How many grams of water should you add to 31.0g of sucrose,C12H22O11, to get a 0.855 m solution?
To find out how many grams of water should be added to 31.0g of sucrose (C12H22O11) to get a 0.855 m solution, we need to understand the concept of molarity (m) and how to calculate it.
Molarity (m) is defined as the number of moles of solute (in this case, sucrose) dissolved in one liter of solution. It is usually expressed in moles per liter (mol/L).
The formula to calculate molarity is:
m = (moles of solute) / (volume of solution in liters)
To find the moles of sucrose, we can use the formula:
moles = (mass of sucrose) / (molar mass of sucrose)
The molar mass of sucrose (C12H22O11) can be calculated by adding up the atomic masses of each element:
(12.01 g/mol x 12) + (1.01 g/mol x 22) + (16.00 g/mol x 11) = 342.34 g/mol
Now we can calculate the moles of sucrose:
moles = 31.0 g / 342.34 g/mol
Next, we need to calculate the volume of the solution (sucrose + water) in liters. Since we are adding water to the sucrose, the volume will not change significantly. Therefore, we can assume that the volume of the solution is approximately equal to the volume of water added.
Finally, we can rearrange the molarity formula to solve for the volume of solution:
(volume of solution) = (moles of solute) / (molarity)
In this case, we want to find the volume of water that needs to be added, so we can rearrange the formula:
(volume of water) = (moles of sucrose) / (molarity)

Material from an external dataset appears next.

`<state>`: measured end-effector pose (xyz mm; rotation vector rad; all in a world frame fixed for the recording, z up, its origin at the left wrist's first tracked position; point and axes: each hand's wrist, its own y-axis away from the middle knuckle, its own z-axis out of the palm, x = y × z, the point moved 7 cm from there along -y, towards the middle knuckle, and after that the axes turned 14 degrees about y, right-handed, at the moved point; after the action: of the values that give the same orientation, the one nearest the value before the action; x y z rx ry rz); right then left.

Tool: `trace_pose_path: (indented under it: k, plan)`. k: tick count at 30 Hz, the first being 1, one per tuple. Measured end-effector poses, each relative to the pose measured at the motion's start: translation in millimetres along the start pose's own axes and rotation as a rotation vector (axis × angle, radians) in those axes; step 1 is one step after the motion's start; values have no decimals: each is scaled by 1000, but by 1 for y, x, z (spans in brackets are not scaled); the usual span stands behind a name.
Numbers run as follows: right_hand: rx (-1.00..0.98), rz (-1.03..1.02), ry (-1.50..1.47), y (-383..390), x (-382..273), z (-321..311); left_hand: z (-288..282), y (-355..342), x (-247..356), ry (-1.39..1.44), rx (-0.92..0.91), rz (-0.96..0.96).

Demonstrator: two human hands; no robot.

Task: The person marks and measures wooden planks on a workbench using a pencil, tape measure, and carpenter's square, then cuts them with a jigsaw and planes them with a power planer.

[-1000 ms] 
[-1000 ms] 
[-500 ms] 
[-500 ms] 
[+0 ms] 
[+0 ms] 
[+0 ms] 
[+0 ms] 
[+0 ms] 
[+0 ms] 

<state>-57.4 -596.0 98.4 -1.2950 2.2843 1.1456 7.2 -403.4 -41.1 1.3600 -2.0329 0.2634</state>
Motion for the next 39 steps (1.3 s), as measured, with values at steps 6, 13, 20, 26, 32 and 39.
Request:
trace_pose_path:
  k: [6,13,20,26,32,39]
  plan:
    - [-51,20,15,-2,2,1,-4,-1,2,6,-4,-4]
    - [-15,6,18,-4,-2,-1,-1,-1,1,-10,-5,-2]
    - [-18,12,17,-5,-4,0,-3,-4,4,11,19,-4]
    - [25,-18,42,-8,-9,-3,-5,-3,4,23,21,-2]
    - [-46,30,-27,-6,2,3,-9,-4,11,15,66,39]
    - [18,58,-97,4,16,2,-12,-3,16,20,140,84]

Substituting the values we found earlier:
(volume of water) = (31.0 g / 342.34 g/mol) / (0.855 mol/L)
Calculating this expression will give us the volume of water required in liters. To convert it to grams, we can multiply by the density of water, which is approximately 1 g/mL.
So, the final step is to convert the volume of water to grams:
(volume of water in grams) = (volume of water in liters) x (density of water in g/mL)
Now you can plug in the values and calculate the answer.